Disclaimer: I own nothing, except for the plot.
Summary: Voldemort has finally killed Harry and has gained immortality. Next on his to do list is to take over the Muggle world. How will he accomplish this, well read and find out.
Note: Any mention of the seventh book comes from my imagination. Any coincidence that it does come true, well, that just means I'm psychic.

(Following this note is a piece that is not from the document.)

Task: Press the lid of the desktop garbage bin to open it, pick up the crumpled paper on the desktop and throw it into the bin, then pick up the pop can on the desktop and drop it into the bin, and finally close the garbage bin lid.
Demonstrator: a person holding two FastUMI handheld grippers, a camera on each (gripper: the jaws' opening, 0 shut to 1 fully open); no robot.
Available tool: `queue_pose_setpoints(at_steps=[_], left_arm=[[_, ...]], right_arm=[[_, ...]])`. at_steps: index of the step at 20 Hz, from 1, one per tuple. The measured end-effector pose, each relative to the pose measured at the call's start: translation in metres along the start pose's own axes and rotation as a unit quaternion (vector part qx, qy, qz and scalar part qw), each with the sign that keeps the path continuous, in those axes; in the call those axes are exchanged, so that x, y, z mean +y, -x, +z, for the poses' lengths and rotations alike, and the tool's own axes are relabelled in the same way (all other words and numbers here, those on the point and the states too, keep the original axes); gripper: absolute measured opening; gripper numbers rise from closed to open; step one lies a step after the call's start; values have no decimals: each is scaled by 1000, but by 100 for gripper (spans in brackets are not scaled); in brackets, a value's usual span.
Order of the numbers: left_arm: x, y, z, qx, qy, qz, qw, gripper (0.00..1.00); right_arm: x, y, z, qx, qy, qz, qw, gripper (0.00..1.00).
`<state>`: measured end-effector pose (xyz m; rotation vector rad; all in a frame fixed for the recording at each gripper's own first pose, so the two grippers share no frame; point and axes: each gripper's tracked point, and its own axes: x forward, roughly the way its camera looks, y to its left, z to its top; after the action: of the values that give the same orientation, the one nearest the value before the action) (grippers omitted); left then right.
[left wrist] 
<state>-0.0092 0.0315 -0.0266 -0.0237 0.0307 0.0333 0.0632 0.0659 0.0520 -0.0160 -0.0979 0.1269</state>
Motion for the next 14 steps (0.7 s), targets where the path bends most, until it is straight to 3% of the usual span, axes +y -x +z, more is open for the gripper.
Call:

Voldemort and the Muggle Careers
Prologue: The Beginning of the End
The Dark Lord was pacing in his study. He opened his mouth to speak, well yell, but then closed it. He sat down and tapped his fingers impatiently on the arm rest. His red eyes narrowed in irritation. Maybe, if he tried hard enough, he could set the door on fire.
"I apologize for being so late. Pettigrew needed me to check under his bed again in case Black was hiding there," explained Lucius Malfoy. "I don't understand why. He died in the fifth book."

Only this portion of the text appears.